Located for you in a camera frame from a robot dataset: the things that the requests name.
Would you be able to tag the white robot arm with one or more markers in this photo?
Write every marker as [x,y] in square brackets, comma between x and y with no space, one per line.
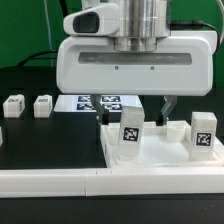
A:
[126,47]

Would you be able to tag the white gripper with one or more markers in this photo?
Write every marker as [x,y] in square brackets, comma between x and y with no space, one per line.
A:
[129,49]

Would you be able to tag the white block at left edge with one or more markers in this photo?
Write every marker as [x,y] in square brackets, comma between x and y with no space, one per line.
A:
[1,137]

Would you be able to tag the white sheet with tags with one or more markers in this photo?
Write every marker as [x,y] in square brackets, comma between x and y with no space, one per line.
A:
[82,103]

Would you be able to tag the white square table top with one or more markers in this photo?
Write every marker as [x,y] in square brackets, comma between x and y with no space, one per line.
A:
[155,149]

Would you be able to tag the white front obstacle bar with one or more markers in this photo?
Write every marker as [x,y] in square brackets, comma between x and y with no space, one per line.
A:
[105,182]

Problem to solve
Scan the entries for lines holding the string "able", then copy every one of them.

Solution
Would you be able to tag the white robot arm with one or more markers in this photo?
Would you be able to tag the white gripper with one or more markers in this photo?
Would you be able to tag the white block at left edge with one or more markers in this photo?
Would you be able to tag the white sheet with tags with one or more markers in this photo?
Would you be able to tag the white square table top with one or more markers in this photo?
Would you be able to tag the white front obstacle bar with one or more markers in this photo?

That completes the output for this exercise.